Closed igorlord closed 6 years ago
I think that we're headed for a different design. One that needs a write-up and a bunch of discussion. So hold that thought.
In short, the idea would be to define a new transport parameter for connection ID that determines what connection ID (if any) is used for packets with the short header. Long header packets would use the client-chosen value.
That's fine. In this case, please, take this as an input for the updated write-up. Any endpoint that identifies connections using a Connection ID requires that Connection ID in packets, including ICMP Error packets. Hence, that endpoint will not only request the peer to send Connection IDs but will also include Connection IDs on outgoing packets (in case they result in an ICMP Error packet). Such ICMP Error packets are required for PMTU discovery, among other things,.

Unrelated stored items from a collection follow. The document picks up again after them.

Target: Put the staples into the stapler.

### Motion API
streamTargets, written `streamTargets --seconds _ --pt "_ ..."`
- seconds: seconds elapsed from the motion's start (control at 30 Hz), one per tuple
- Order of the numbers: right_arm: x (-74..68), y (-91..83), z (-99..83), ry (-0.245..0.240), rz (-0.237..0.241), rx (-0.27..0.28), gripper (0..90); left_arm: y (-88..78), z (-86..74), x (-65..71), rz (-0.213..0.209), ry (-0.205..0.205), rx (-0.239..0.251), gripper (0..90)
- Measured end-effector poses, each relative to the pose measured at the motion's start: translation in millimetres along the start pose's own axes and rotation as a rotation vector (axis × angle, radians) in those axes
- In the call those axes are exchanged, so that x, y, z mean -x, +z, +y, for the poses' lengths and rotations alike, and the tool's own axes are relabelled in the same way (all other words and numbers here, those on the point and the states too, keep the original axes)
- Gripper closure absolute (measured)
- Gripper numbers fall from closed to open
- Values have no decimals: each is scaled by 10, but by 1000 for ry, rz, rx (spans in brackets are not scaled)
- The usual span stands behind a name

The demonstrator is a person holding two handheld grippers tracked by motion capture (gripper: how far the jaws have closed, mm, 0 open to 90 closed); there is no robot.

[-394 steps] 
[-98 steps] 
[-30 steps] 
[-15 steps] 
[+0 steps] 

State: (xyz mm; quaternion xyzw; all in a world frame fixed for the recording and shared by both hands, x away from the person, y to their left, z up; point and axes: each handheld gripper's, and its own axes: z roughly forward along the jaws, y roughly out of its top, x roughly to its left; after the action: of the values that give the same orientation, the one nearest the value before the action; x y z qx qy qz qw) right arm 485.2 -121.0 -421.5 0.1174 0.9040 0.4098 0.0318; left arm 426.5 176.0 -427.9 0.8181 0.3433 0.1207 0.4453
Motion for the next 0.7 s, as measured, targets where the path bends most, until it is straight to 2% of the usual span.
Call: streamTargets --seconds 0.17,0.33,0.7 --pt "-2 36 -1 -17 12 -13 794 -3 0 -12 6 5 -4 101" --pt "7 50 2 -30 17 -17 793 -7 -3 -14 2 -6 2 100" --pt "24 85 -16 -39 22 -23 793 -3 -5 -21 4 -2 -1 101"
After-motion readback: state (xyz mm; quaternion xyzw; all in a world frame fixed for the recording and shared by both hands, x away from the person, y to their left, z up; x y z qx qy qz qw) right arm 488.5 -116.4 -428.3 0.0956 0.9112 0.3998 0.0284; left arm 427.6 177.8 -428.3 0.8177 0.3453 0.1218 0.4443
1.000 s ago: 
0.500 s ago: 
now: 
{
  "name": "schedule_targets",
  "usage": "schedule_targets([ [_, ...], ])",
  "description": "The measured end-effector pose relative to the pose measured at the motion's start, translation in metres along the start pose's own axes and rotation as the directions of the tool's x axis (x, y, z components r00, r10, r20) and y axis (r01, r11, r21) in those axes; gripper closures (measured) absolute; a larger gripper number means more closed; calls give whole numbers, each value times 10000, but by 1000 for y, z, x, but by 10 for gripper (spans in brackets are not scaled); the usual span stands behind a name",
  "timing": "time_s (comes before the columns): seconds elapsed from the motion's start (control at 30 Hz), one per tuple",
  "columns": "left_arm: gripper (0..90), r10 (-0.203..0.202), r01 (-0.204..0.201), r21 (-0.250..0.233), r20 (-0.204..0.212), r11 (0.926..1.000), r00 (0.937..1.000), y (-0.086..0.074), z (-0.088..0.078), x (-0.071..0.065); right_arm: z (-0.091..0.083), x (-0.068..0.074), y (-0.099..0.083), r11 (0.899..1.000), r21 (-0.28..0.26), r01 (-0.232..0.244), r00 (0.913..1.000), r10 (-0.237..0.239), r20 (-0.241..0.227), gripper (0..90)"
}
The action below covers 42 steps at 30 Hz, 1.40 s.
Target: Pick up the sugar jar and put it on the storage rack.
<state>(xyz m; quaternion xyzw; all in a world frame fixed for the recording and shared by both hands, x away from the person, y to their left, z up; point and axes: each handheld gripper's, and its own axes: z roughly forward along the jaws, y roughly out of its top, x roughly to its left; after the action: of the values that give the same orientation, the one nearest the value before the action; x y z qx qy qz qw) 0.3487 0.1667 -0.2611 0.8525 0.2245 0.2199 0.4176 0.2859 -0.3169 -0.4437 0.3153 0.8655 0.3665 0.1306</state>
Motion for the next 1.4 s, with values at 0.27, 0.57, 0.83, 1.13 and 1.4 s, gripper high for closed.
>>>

The ICMP thing is new. Can you raise that as an issue? The thinking thus far has been that servers could send packets without a connection ID. But if it is important for the server to receive (and match) ICMP, then it will want to send with a connection ID (it's still something that a server could unilaterally decide to do, even if the client allowed the server to omit a connection ID).
Hm. That was the point of this Issue -- to declare that sending a Connection ID despite of a permission not to do so is something that a server MAY do via normative language. The goal is to make sure that clients are not surprised at all by this behavior (i.e. do not log warnings, etc).
An issue about this is more of an issue for the applicability draft. I'll raise it there.
My experience is that ICMP is typically implemented by 5-tuple and given 5-tuples are usually stable over a short period of time, so nothing special needs to be done there.
For example, in GQUIC, we do see write errors on the server side when we write a packet that's too large, and those appear to be caused by the Linux kernel converting the ICMP message into a constraint on the max packet size.
If you are routing by ConnectionID, you need to deliver that ICMP to the server that sent the QUIC packet that caused the ICMP error packet. The 5-tuple will not help w/o a ConnectionID in the message.
Can you not fall back to 5-tuple routing when connection ID is not present?
I don't see a problem with saying that a server MAY include connection ID even if the client says omit_connection_id, so this is reasonable to do. However, I don't understand the motivating use case. ICMP includes only 8 bytes of the IP datagram, which is basically the UDP header. The connection ID will not be echoed even if it is present in the offending packet. How do you get the connection ID in the ICMP message?
There is an extended ICMP unreachable that includes more, but I doubt that's deployed widely enough to rely on. @igorlord, how do you believe that this would be helpful?
@janaiyengar and @martinthomson, ICMPv6 includes a lot more bytes, so it can be used; some routers include more bytes for ipv4, so that can be used as well. It is true that most often you will not see the connection ID in ICMP (ipv4), but I want to make use of that connection ID in cases when it is useful. Hence, I want to be absolutely sure that clients are ready for the server ignoring omit_connection_id.
@igorlord, would you mind creating a PR that clarifies this point?
Sure, @martinthomson. Would you expect the PR to include just the normative language, or the justification for it as well?
The text should say that if the parameter is present, the recipient MAY omit the connection ID from packets it sends with the short header. I don't think we need anything else.
Yup, agree with @martinthomson
Closed by #980.
Presently, there is no normative language for Transport Parameter omit_connection_id.
I would like to propose replacing "can" with a normative "MAY". It is important that this MAY is specified, so the endpoints do not consider it an error (or even a warning), when their omit_connection_id is ignored.
Servers that identify connections using Connection ID (and not a 4-tuple) need to send that Connection ID, so they can attribute an ICMP Error with the correct connection. (While IPv4 ICMP Error definition makes including UDP packet data optional, many routers still include it, and it is mandatory in IPv6 ICMPv6.)